Tabulated results of the assignment indicate that the student group as a whole tended strongly to employ exterior photographic images in their reports, regardless of the value attribution assigned to specific works of architecture; that there was a strong tendency for students to fail to credit architects for works of architecture deemed “bad” or “ugly”, and that students tended more strongly to credit architects for “good” works of architecture; that students almost completely forsook the use of graphical information in the reports other than photographs; and that there was an exceptionally strong tendency for students to fail to credit sources for images used in their reports.

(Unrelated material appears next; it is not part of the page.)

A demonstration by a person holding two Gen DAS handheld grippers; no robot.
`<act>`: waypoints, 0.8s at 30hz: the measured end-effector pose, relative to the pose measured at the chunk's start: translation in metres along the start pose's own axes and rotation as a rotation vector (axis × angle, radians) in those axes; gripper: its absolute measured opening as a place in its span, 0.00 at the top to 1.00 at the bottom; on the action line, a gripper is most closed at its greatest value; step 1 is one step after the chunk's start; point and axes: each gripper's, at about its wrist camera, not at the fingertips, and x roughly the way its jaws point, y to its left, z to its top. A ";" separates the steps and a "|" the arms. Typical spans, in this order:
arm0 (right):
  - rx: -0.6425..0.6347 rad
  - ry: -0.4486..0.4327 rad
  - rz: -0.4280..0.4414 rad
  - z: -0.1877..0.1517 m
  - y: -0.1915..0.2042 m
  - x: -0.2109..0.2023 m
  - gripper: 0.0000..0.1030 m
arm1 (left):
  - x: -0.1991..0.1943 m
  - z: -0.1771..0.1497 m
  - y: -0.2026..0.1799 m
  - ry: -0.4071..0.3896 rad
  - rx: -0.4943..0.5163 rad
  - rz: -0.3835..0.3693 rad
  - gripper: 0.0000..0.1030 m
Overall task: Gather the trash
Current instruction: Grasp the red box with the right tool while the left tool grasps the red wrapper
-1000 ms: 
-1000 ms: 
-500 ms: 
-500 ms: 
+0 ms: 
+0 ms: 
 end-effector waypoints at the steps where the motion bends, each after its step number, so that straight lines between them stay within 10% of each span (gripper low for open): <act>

In aggregate, these results suggest to us that students overwhelmingly treat the outward appearance of a work of architecture as the primary means of judging its value; and particularly, that students consider photographs to be both the ultimate point of reference for a given work of architecture, as well as neutral (unbiased) substitutes for those works. In short, students appear reluctant, unwilling, or unable to develop understandings of the “tangible speculation” (Graves, 1977) present in any successful mediating architectural artifact, such as a photograph.

The paper concludes with suggestions regarding how students of architecture might be encouraged to develop deeper understandings of mediating architectural artifacts, and hence of architecture itself, through their production of case-study reports. Specific techniques are outlined, including the possibility of generating new mediating artifacts (such as cross-sections) from photographs.